Since our server accepts a range of HSSP-values instead of a single value in order to better exploit a once done BLAST-run on a submitted set, one output-file is produced for each HSSP-threshold processed by the program. Those output-files are simple FASTA-files each one of them holding a single representative set. When using the internet-version of UniqueProt, the output will be downloadable from our server in a compressed format (zip or tar) once the job has been finished. To get a better overview, user-friendly html-files with links to the mentioned FASTA-files can be obtained additionally and will be included in the compressed archive.
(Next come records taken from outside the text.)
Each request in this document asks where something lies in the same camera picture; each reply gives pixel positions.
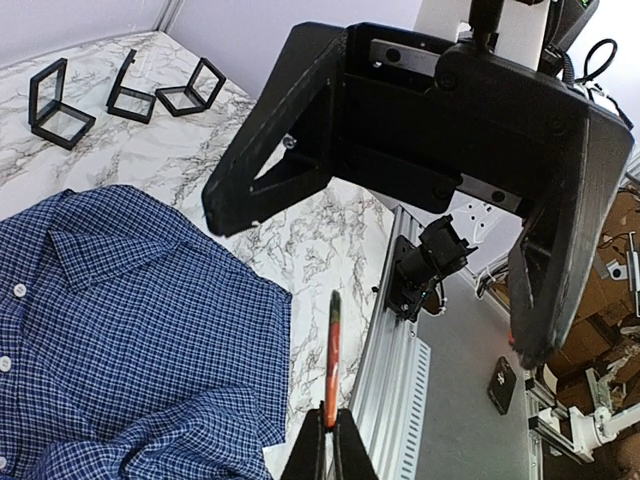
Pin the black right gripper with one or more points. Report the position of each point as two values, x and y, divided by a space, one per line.
422 118

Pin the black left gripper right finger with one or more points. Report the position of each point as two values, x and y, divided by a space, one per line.
351 460

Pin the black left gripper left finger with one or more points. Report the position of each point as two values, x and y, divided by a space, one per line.
307 458

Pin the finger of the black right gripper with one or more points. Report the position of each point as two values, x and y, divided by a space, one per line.
281 154
550 262

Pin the blue plaid shirt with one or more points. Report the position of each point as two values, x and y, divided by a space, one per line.
133 346

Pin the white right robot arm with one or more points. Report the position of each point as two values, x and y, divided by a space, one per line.
511 30

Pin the black open display box right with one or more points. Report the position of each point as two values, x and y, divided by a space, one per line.
198 95

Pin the black open display box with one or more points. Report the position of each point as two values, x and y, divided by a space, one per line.
198 95
48 115
126 102

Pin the black small device on floor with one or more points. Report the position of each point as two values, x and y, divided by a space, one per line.
502 385

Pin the black open display box middle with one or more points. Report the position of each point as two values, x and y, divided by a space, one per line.
126 102

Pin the black open display box left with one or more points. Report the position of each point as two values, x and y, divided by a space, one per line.
48 115

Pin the aluminium front frame rail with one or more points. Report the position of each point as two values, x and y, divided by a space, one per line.
420 383
These files will also contain the HSSP-values for each submitted protein-pair.

CONCLUSIONS

Although the program treats sequences as a whole rather than considering domains, the UniqueProt algorithm is a convenient and relatively fast way to thin out some set of sequences by removing bias originating from redundancy without losing the most important representatives. A data set containing ∼1000 sequences submitted to our server takes on average 15 min to complete. There is a restriction on the amount of data (500 kb for FASTA-files, 20 kb for ID-files, 10 Mb for alignment-files) in order to prevent overload of our CPU resources. Users who want to process larger sets can download the software and run it on their local Linux/Unix machines.
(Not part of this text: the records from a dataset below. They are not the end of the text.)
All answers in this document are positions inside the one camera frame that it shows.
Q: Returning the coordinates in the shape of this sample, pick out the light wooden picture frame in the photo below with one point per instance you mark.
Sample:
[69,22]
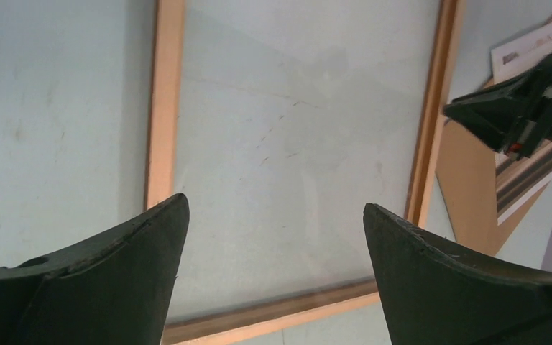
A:
[274,320]

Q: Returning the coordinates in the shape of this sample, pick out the printed plant photo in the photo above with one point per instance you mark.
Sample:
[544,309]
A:
[528,57]

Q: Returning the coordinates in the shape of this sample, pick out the brown cardboard backing board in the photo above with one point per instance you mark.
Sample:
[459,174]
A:
[487,199]

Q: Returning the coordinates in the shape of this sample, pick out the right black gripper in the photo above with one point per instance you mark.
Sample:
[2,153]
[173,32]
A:
[526,100]

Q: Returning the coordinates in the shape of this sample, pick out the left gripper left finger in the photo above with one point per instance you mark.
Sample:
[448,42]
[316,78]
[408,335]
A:
[112,288]

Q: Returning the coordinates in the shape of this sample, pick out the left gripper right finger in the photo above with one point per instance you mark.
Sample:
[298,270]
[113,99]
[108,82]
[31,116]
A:
[435,291]
UniqueProt constitutes a level in between a relatively slow and careful clustering algorithm as used for example in GeneRAGE (19) and between the extremely fast and crude bias-reduction scheme CD-HI (20). We compared UniqueProt to the clustering method on a single data set of 187 nuclear-matrix associated proteins taken from SWISS-PROT. GeneRAGE grouped these proteins into 27 clusters. We grouped the same set through UniqueProt using different HSSP-values and both algorithm-modes (‘smallest first’ and ‘largest first’). We found the highest overlap between the two methods at an HSSP-value of 10 and with the mode ‘largest first’. Seventeen of 27 GeneRAGE clusters contained at least one representative in the mentioned UniqueProt set. The reason for the rather high value for the best-fit proximity threshold (HSSP-value of +10) was that GeneRAGE grouped half the proteins in the data set into one cluster and split the remaining proteins into many small clusters. Although, we have no good reason to assume that our single test is representative for all possible data sets, we were encouraged that UniqueProt is an alternative that works fast, is accessible and probably accurate enough if the proteins have similar domain architectures. We plan to investigate to what extent we could apply the fast algorithm employed in CD-HI (20) to achieve a first, fast grouping of our results in the future.

Acknowledgments

ACKNOWLEDGEMENTS

Thanks to Jinfeng Liu and Megan Restuccia (Columbia) for computer assistance and to Avner Schlessinger (Columbia) for testing the program over and over again. Thanks also to the anonymous reviewers for their help to improve manuscript and tool. This work was supported by the grants RO1-GM63029-01 from the National Institute of Health (NIH) and 1-R01-LM07329-01 from the National Library of Medicine (NLM). Last, but not least, thanks to Amos Bairoch (SIB, Geneva), Rolf Apweiler (EBI, Hinxton), Phil Bourne (San Diego University) and their crews for maintaining excellent databases and to all experimentalists who enabled this tool by making their data publicly available.